Since elementary school, I have been taught a method to multiplicate two numbers: get a sub-product by multiplying each digit of one number with the other number. However, today I read chapter 5.5 – Integer Multiplication of the book Algorithm Design, and it first occurred to me that the process can be completed in less than O(n * n) time!
The method uses a divide-and-conquer spirit. Say two numbers x and y are n-digit base-k numbers. We now split two numbers by half:
x = x1 * k ^ (n/2) + x2
y = y1 * k ^ (n/2) + y2
Multiplying two numbers we get:
x * y = x1y1 * k ^ n + (x2y1 + x1y2) * k ^ (n/2) + x2y2
In which the numbers we need to get are x1y1, x1y2, x2y1 and x2y2
Right now the recurrence function is T(n) = 4 * T(n/2) + O(n) which would be O(n * n).

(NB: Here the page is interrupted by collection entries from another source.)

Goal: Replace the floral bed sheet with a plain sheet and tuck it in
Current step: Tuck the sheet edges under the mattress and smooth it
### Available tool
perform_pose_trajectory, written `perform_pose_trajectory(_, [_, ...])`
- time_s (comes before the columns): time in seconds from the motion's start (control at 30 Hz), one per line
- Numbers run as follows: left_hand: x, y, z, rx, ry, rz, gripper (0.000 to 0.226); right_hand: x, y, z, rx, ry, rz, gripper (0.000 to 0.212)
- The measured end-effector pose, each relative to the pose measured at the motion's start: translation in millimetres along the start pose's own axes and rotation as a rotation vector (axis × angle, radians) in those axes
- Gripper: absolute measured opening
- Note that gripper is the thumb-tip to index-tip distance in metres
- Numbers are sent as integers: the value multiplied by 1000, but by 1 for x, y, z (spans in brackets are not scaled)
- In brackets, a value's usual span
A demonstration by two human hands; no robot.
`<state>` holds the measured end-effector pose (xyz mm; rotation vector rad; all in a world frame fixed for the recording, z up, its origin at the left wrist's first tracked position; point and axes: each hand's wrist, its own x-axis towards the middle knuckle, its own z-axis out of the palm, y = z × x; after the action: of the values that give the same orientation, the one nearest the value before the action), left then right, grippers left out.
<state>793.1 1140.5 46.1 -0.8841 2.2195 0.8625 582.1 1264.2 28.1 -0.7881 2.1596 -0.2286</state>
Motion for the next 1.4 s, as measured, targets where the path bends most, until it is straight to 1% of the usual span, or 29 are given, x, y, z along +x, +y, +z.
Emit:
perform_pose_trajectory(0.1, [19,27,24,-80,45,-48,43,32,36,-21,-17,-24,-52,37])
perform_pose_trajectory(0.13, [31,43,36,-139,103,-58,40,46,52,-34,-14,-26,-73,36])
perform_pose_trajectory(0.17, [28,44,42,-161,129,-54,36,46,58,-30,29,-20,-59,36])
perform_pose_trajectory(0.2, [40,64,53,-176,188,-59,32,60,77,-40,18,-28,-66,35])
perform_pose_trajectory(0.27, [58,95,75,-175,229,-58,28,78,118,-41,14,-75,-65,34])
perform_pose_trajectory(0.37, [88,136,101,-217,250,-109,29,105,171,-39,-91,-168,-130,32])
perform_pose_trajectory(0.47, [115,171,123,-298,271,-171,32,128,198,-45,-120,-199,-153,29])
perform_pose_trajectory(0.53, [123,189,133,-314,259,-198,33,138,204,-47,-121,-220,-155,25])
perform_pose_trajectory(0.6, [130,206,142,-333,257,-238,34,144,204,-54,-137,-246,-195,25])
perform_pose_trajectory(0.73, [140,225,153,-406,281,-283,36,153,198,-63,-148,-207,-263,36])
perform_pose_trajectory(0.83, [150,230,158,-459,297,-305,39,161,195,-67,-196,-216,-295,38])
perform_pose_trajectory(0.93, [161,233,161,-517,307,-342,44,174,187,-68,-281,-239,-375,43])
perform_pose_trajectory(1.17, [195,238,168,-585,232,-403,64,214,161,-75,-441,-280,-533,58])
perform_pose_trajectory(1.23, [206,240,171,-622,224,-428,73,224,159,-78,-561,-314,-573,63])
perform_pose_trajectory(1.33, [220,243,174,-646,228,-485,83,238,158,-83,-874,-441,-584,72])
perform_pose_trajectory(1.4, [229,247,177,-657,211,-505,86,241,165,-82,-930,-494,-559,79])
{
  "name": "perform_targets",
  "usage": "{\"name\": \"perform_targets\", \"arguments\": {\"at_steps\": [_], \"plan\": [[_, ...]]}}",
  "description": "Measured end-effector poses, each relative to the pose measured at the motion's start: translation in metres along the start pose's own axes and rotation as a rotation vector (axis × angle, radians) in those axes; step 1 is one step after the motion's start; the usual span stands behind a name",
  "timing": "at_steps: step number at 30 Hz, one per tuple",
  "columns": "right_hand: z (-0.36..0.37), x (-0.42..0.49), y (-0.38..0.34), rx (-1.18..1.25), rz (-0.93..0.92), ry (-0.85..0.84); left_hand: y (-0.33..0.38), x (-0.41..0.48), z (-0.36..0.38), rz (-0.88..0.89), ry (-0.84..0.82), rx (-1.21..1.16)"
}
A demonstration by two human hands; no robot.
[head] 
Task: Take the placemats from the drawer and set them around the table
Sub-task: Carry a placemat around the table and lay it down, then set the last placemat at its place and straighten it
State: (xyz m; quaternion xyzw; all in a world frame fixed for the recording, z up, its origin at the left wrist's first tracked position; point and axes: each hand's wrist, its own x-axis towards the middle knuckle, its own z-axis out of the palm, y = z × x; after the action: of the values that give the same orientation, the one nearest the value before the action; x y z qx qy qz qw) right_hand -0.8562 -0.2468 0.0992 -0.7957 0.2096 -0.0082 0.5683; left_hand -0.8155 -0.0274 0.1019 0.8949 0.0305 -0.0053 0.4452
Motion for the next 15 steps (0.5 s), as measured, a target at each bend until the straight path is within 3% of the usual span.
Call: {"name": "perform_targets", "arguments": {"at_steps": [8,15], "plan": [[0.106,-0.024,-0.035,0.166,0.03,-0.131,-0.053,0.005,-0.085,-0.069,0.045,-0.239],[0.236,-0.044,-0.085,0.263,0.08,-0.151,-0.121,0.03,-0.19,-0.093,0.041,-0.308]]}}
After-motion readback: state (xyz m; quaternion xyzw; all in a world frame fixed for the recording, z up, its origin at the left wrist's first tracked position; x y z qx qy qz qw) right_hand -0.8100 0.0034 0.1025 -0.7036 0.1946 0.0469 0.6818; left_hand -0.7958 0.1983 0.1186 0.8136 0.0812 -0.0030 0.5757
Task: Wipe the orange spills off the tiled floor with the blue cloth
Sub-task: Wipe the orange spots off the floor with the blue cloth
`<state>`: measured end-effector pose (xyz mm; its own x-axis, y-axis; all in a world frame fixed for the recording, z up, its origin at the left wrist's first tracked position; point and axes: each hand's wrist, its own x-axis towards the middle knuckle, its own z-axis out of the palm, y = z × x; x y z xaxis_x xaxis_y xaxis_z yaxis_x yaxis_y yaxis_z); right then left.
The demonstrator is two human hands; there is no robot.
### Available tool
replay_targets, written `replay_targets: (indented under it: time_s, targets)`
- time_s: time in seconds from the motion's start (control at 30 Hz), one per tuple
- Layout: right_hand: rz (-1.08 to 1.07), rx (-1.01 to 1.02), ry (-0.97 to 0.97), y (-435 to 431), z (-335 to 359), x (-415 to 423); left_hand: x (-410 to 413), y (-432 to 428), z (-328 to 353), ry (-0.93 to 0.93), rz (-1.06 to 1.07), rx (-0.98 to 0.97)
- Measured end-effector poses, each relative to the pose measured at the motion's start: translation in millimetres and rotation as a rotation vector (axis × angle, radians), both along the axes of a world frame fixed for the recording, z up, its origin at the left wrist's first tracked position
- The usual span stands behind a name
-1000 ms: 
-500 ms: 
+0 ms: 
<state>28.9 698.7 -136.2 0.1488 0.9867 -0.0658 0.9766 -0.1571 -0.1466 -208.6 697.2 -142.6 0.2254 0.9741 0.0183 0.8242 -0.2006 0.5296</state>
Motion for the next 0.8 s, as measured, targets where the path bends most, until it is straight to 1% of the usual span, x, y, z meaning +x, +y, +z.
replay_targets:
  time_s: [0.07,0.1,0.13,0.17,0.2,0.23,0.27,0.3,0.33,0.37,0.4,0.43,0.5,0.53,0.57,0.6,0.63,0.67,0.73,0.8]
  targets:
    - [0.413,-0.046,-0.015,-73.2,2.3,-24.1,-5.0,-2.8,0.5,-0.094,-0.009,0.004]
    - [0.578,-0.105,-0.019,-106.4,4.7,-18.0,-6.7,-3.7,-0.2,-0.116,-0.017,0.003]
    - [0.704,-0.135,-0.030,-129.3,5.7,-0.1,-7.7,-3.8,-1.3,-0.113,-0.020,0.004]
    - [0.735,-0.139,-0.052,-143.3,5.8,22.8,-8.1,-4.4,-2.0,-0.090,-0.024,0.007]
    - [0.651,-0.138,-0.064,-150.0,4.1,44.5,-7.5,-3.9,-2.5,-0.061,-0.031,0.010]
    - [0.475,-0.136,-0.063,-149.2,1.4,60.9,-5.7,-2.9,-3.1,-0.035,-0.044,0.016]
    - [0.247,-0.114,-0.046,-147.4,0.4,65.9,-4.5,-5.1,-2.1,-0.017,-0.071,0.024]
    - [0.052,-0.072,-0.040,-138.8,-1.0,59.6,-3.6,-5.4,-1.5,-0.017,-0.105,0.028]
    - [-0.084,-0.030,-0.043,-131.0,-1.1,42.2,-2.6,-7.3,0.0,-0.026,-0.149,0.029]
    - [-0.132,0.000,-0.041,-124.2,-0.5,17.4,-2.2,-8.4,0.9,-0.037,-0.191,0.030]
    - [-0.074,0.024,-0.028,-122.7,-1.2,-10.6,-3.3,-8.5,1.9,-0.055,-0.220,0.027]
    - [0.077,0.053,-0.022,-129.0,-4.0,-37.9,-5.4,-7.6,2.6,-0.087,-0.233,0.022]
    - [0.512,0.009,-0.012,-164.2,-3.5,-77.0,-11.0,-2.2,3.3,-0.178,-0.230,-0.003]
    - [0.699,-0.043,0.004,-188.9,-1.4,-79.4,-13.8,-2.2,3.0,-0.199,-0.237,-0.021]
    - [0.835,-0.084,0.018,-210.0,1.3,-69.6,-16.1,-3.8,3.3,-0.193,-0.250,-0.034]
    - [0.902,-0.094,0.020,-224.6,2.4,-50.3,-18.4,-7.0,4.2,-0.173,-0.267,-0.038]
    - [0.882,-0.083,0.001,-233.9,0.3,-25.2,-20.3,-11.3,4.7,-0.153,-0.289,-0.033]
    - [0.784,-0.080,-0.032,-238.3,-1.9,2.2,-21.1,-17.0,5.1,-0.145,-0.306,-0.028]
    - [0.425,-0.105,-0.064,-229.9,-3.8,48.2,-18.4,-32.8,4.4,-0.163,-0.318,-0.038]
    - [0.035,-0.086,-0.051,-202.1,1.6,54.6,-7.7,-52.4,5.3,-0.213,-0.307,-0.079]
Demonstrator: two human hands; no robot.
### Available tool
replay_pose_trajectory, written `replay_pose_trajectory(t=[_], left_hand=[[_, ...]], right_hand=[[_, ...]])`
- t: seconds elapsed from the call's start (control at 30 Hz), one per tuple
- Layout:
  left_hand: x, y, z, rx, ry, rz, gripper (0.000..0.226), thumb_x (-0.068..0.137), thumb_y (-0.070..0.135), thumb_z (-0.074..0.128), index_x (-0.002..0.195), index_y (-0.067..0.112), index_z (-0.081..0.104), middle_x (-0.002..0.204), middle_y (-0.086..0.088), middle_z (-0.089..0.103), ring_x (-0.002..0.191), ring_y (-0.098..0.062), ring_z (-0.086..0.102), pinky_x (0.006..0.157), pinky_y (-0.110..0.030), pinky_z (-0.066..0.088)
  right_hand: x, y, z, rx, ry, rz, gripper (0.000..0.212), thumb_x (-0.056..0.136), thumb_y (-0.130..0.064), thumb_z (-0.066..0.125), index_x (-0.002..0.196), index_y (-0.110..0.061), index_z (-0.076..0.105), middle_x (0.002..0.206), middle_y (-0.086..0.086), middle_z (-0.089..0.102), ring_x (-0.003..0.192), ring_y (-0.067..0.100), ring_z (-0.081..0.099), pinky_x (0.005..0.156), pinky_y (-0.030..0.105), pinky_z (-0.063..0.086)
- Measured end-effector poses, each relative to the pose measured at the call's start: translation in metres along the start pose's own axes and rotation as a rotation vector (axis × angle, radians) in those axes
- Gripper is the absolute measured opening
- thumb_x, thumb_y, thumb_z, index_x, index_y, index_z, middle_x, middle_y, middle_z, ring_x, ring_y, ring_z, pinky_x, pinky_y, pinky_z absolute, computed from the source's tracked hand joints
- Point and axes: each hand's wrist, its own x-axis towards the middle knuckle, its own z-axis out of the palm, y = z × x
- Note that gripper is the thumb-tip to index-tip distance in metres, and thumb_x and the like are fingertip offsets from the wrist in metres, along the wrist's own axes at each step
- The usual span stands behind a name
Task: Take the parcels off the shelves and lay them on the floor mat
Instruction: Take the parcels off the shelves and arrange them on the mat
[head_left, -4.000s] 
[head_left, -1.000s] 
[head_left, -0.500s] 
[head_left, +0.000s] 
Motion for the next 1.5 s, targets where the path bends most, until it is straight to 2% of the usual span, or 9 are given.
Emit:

This is no different from the old way, so we need to reduce the recursion call down to 3 instead of 4. Notice x2y1 + x1y2 = (x1 + x2) * (y1 + y2) – x1y1 – x2y2, and we can get (x1 + x2) * (y1 + y2) in T(n/2) time. Therefore, if we “circle around”, magically the recurrence function turns into T(n) = 3 * T(n/2) + O(n) = O(n ^ 1.59)!
The more I learn, the more I realize that a lot of stuff they taught us in school aren’t the best way to go, but I would say it’s much more difficult for kids to do recursions like computers than calculating sub-products.